Mensch-Maschine-Schnittstellen

Akustik-Coprozessor verbessert Spracherkennung

30. November 2012, 13:10 Uhr   |  Frank Riemenschneider

Der Embedded-Flash-Speicherhersteller Spansion hat einen Akustik-Coprozessor vorgestellt.

Der Embedded-Flash-Speicherhersteller Spansion hat einen Akustik-Coprozessor vorgestellt.
© Spansion

Der Embedded-Flash-Speicherhersteller Spansion hat einen Akustik-Coprozessor vorgestellt.

Der für Mensch-Maschine-Schnittstellen ausgelegte System-on-Chip-Baustein soll sprachgesteuerte Systeme verbessern und kombiniert die Sprachtechnik VoCon von Nuance Communications mit Spansions NOR-Flash für Embedded-Anwendungen.

Der Baustein enthält applikationsspezifische Logik sowie schnellen Speicher, wodurch sprachgesteuerte HMI-Schnittstellen schneller und präziser arbeiten sollen, während gleichzeitig die CPU entlastet wird: Die Datenmenge wird um 50 % verringert. Benchmark-Tests haben ergeben, dass der Baustein die Antwortzeit im Vergleich zu den meisten gängigen Systemen, die einen Standardprozessor nutzen, um die Hälfte verkürzt.

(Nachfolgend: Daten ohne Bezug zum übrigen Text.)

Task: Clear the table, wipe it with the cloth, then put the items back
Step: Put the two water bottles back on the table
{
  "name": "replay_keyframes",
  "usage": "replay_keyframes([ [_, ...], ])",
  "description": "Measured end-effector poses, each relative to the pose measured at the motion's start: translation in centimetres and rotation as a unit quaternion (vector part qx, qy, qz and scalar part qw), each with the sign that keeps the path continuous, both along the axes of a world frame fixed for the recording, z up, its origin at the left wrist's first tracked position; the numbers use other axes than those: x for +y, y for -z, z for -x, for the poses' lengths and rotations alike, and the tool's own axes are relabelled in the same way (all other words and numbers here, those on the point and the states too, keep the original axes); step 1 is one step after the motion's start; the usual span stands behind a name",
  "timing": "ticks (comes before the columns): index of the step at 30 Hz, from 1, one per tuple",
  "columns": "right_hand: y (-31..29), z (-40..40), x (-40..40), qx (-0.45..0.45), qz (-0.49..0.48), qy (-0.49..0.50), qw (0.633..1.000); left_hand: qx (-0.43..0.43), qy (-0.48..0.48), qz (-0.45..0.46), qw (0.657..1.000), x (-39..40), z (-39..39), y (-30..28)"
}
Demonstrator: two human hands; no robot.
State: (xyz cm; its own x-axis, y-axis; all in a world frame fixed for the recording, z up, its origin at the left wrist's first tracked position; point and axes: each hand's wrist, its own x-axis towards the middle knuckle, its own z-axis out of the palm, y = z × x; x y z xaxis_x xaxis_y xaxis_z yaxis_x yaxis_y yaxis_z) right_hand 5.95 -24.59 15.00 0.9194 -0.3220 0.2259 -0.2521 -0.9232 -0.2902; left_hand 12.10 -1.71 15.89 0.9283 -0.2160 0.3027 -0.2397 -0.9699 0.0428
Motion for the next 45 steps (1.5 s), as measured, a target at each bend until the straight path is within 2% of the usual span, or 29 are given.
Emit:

Der Coprozessor wird über die SPI-Schnittstelle (20 MHz Taktfrequenz) mit dem Hauptprozessor verbunden, unterstützt größere akustische Datenmodelle und Mehrsprachigkeit, erkennt die Tonalität und unterscheidet zwischen männlichen und weiblichen Stimmen. Zwei Bausteinkapazitäten sind geplant: auf 64‑MBit-Basis mit drei bis fünf Akustikmodellen sowie auf 256/512‑MBit-Basis mit 12 bis 14 Akustikmodellen.